__Assigned task__
Rewrite the full material exactly; no line may be skipped.
-----
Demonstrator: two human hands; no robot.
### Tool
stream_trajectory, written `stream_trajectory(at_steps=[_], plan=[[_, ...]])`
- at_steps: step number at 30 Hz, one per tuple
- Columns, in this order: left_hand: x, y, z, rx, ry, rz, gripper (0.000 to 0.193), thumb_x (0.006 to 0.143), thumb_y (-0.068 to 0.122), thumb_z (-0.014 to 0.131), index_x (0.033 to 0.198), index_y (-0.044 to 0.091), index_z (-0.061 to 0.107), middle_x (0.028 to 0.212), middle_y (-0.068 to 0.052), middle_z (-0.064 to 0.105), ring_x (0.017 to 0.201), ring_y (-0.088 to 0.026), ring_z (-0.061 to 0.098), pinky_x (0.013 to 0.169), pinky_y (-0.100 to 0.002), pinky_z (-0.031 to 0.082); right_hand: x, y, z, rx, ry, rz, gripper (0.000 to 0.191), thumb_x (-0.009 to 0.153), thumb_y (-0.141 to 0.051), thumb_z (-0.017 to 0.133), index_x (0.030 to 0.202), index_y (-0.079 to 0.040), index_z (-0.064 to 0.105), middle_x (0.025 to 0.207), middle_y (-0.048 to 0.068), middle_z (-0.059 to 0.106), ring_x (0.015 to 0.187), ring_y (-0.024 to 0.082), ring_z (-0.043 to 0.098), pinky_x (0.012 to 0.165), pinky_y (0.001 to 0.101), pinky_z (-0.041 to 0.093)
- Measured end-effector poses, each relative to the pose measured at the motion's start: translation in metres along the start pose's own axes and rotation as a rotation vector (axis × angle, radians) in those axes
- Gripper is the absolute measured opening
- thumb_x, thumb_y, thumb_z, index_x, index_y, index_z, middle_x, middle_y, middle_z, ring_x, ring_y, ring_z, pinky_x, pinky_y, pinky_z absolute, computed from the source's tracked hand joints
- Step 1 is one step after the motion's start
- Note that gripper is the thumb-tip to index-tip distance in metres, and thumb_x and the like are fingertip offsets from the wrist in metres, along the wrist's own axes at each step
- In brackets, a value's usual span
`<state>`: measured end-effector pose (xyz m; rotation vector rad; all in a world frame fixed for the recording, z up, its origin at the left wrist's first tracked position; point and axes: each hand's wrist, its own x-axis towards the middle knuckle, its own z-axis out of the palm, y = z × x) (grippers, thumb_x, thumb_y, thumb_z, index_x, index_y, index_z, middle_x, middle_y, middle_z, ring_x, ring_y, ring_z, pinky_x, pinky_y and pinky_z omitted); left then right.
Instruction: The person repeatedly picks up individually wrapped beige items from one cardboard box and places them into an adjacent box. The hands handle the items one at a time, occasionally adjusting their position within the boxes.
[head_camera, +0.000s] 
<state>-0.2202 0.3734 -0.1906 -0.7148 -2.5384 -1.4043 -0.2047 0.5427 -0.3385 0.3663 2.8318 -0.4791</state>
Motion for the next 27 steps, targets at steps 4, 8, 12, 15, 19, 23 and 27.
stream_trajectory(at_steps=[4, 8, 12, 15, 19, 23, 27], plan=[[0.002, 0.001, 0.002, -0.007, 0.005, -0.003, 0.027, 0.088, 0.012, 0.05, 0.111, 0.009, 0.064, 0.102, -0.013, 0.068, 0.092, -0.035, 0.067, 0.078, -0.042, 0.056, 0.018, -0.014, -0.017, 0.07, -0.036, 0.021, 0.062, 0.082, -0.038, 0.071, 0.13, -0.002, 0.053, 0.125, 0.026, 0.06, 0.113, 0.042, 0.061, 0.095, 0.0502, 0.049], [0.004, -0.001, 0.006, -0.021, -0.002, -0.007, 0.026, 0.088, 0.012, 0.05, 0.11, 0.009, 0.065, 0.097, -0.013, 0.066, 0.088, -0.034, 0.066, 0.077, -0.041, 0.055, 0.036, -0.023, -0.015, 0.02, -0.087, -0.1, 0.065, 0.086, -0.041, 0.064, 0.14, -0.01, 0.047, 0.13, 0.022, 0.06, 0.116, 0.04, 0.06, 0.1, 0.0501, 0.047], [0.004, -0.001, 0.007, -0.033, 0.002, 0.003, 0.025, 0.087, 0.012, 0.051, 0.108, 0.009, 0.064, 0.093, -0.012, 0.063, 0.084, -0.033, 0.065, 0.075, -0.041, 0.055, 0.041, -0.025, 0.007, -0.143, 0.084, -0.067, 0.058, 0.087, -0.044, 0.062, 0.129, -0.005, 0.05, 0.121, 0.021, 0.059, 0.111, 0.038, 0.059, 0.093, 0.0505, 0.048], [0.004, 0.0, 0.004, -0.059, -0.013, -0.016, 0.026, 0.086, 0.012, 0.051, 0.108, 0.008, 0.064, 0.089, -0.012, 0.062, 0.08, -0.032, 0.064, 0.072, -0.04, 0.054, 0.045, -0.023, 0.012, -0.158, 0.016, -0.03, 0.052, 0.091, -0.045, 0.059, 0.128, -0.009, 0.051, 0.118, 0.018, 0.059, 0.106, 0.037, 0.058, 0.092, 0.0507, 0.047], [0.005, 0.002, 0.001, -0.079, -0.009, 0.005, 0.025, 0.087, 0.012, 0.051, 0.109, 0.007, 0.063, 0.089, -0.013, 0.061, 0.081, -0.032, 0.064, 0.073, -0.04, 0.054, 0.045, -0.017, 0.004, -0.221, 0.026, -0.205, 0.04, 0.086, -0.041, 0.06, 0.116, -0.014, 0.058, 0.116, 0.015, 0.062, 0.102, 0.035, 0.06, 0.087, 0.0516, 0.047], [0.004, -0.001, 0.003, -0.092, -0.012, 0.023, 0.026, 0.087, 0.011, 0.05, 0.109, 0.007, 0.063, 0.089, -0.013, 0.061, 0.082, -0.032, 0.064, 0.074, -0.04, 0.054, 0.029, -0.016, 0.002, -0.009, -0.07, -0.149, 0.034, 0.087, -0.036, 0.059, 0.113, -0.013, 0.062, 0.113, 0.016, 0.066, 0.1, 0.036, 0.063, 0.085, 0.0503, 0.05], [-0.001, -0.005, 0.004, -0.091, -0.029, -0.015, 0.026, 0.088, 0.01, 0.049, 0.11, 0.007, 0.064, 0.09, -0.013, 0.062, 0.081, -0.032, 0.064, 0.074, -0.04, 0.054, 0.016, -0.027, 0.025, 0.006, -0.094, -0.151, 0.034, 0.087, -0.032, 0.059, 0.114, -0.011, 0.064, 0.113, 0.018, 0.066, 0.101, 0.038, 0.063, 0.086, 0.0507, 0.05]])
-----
__Reply__
Demonstrator: two human hands; no robot.
### Tool
stream_trajectory, written `stream_trajectory(at_steps=[_], plan=[[_, ...]])`
- at_steps: step number at 30 Hz, one per tuple
- Columns, in this order: left_hand: x, y, z, rx, ry, rz, gripper (0.000 to 0.193), thumb_x (0.006 to 0.143), thumb_y (-0.068 to 0.122), thumb_z (-0.014 to 0.131), index_x (0.033 to 0.198), index_y (-0.044 to 0.091), index_z (-0.061 to 0.107), middle_x (0.028 to 0.212), middle_y (-0.068 to 0.052), middle_z (-0.064 to 0.105), ring_x (0.017 to 0.201), ring_y (-0.088 to 0.026), ring_z (-0.061 to 0.098), pinky_x (0.013 to 0.169), pinky_y (-0.100 to 0.002), pinky_z (-0.031 to 0.082); right_hand: x, y, z, rx, ry, rz, gripper (0.000 to 0.191), thumb_x (-0.009 to 0.153), thumb_y (-0.141 to 0.051), thumb_z (-0.017 to 0.133), index_x (0.030 to 0.202), index_y (-0.079 to 0.040), index_z (-0.064 to 0.105), middle_x (0.025 to 0.207), middle_y (-0.048 to 0.068), middle_z (-0.059 to 0.106), ring_x (0.015 to 0.187), ring_y (-0.024 to 0.082), ring_z (-0.043 to 0.098), pinky_x (0.012 to 0.165), pinky_y (0.001 to 0.101), pinky_z (-0.041 to 0.093)
- Measured end-effector poses, each relative to the pose measured at the motion's start: translation in metres along the start pose's own axes and rotation as a rotation vector (axis × angle, radians) in those axes
- Gripper is the absolute measured opening
- thumb_x, thumb_y, thumb_z, index_x, index_y, index_z, middle_x, middle_y, middle_z, ring_x, ring_y, ring_z, pinky_x, pinky_y, pinky_z absolute, computed from the source's tracked hand joints
- Step 1 is one step after the motion's start
- Note that gripper is the thumb-tip to index-tip distance in metres, and thumb_x and the like are fingertip offsets from the wrist in metres, along the wrist's own axes at each step
- In brackets, a value's usual span
`<state>`: measured end-effector pose (xyz m; rotation vector rad; all in a world frame fixed for the recording, z up, its origin at the left wrist's first tracked position; point and axes: each hand's wrist, its own x-axis towards the middle knuckle, its own z-axis out of the palm, y = z × x) (grippers, thumb_x, thumb_y, thumb_z, index_x, index_y, index_z, middle_x, middle_y, middle_z, ring_x, ring_y, ring_z, pinky_x, pinky_y and pinky_z omitted); left then right.
Instruction: The person repeatedly picks up individually wrapped beige items from one cardboard box and places them into an adjacent box. The hands handle the items one at a time, occasionally adjusting their position within the boxes.
[head_camera, +0.000s] 
<state>-0.2202 0.3734 -0.1906 -0.7148 -2.5384 -1.4043 -0.2047 0.5427 -0.3385 0.3663 2.8318 -0.4791</state>
Motion for the next 27 steps, targets at steps 4, 8, 12, 15, 19, 23 and 27.
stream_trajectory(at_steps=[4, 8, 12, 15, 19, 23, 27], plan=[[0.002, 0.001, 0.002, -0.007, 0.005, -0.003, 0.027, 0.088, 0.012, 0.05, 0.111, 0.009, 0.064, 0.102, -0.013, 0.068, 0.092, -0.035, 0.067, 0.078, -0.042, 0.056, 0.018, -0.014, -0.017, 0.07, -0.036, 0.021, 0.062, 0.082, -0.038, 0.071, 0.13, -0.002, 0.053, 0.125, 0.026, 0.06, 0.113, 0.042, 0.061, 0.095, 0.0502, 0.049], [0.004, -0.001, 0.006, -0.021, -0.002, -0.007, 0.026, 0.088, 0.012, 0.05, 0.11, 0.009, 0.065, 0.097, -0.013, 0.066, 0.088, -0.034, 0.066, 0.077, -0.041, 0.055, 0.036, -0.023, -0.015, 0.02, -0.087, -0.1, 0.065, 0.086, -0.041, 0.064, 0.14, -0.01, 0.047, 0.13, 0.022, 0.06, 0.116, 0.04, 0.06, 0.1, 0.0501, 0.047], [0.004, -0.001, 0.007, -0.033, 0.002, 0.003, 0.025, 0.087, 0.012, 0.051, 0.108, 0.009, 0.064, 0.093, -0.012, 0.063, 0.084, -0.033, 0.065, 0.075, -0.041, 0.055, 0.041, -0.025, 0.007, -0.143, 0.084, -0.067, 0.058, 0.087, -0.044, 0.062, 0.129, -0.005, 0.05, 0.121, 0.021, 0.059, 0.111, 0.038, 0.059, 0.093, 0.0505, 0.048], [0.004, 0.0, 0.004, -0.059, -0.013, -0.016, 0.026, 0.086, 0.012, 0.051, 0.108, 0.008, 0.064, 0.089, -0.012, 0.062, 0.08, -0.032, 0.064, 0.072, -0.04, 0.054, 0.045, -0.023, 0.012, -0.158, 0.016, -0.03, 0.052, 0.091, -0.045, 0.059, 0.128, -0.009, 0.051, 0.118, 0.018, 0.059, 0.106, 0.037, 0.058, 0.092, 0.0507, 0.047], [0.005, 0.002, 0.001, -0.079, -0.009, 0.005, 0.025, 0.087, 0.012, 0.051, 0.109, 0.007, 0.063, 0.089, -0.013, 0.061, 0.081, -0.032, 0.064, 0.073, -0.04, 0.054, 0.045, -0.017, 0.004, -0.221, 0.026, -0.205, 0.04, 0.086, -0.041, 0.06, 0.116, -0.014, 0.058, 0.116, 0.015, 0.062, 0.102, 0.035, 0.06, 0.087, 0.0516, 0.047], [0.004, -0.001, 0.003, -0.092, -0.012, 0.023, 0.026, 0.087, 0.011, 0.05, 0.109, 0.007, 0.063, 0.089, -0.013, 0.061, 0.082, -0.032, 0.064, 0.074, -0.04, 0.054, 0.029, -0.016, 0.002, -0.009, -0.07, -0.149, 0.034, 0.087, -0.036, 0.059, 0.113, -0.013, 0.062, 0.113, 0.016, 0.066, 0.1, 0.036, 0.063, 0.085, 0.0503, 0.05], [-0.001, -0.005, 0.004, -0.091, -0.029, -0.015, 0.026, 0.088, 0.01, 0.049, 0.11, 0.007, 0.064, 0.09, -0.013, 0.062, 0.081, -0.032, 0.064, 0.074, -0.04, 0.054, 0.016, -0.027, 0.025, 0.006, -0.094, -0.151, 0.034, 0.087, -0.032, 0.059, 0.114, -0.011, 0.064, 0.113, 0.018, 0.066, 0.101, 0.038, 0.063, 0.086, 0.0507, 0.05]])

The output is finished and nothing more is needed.